Santé

Diabète et tabac ne font (vraiment) pas bon ménage

Printemps 2015 - Lettre n°14
#Diabète #Maladies cardiovasculaires #Cancer #Diabète de type 2 #Diabète gestationnel #Tabac

Près d’un français sur trois (parmi les 15-75 ans) déclare fumer de temps en temps et 28,2% quotidiennement. Si les liens entre une consommation régulière de tabac et les maladies cardiovasculaires, respiratoires et les cancers ne sont plus à démontrer, il apparait aujourd’hui que celle-ci aurait également une incidence non négligeable sur le  développement de troubles métaboliques (mécanismes de régulation du métabolisme des graisses, sensibilité à l’insuline, baisse de la tolérance au glucose, hypertension…).

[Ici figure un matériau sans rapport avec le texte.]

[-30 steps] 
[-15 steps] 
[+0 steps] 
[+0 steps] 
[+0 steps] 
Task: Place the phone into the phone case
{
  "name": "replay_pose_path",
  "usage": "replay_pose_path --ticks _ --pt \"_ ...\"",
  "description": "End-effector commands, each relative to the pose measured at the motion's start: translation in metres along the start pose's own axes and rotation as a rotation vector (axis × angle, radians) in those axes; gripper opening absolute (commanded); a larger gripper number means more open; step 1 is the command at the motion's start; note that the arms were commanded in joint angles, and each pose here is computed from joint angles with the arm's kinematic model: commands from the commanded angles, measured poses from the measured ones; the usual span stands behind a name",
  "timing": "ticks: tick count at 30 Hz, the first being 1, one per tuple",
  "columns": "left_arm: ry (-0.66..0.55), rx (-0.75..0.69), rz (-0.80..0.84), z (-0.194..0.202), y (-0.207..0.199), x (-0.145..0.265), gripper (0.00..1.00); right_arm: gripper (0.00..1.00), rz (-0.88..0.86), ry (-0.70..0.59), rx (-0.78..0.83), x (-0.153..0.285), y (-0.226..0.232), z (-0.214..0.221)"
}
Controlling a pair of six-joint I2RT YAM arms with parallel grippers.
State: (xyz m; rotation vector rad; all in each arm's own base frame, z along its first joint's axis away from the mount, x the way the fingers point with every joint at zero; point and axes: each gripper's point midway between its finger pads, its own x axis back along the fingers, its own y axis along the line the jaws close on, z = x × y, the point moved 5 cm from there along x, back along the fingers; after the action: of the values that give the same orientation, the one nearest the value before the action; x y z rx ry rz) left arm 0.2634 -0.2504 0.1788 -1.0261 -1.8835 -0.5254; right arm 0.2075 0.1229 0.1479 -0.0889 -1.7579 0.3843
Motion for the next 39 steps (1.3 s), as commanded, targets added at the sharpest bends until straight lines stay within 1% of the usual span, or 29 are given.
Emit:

Incidence du tabagisme sur le risque de développer un diabète de type 2

De nombreuses études ont permis de démontrer qu’il existait un lien statistiquement significatif entre consommation de tabac et risque de développer un diabète de type 2. Et ce risque est proportionnel au nombre de cigarettes consommées par jour : plus vous fumez, plus le risque augmente.
De récentes études ont, par ailleurs, démontré qu’une exposition du foetus au tabac durant la grossesse augmenterait le risque que celui-ci déclare un diabète de type 2 à l’âge adulte. Le risque vaut aussi pour la mère, pour laquelle le tabagisme augmente sensiblement son risque de développer un diabète gestationnel (soit durant sa grossesse).

Le tabac : un démultiplicateur des complications du diabète

Le tabagisme est aujourd’hui un réel prédicteur d’un mauvais contrôle métabolique. Le diabétique de type 1 fumeur présente ainsi un risque 2.6 fois plus élevé d’hypoglycémies cliniquement significatives, le diabétique de type 2 à des taux accrus d’Hb1aC.
De plus, le tabac augmente les triglycérides, des graisses dont un taux élevé expose les artères du fumeur diabétique à des inflammations, des altérations des parois et à un stress oxydatif.
Avec de tels effets sur le système métabolique et les artères, on peut craindre des risques accrus de complications du diabète notamment aux niveaux macrovasculaire (coronaropathie, AVC, infarctus…) et microvasculaire (rétinopathie, néphropathie, neuropathie) et une apparition précoce de celles-ci chez les fumeurs diabétiques qu’ils soient de type 1 ou de type 2.
L’arrêt du tabac pour une personne diabétique fait donc partie intégrante du traitement. C’est un impératif qui doit être mis en oeuvre le plus tôt possible.

Méthodes de sevrage tabagique adaptées aux fumeurs diabétiques

Des professionnels de santé, formés en tabacologie, peuvent informer les patients sur la dépendance et leur proposer une méthode de sevrage tabagique personnalisée. Une attention particulière sera apportée au régime alimentaire et à l’activité physique.
Ceux-ci auront un effet compensatoire sur la prise de poids et l’angoisse que peut générer l’arrêt du tabac.

En plus de réduire considérablement les risques de morbidité et de mortalité précoce, ce sevrage s’accompagnera progressivement d’un mieux-être du patient dans son quotidien, du fait de :

  • la hausse de la sensibilité à l’insuline,
  • l’amélioration immédiate du souffle,
  • d’un sommeil de meilleure qualité,
  • du goût des aliments plus prononcé,
  • d’une baisse de la nervosité,
  • d’un meilleur moral,
  • de facultés de concentration plus élevées.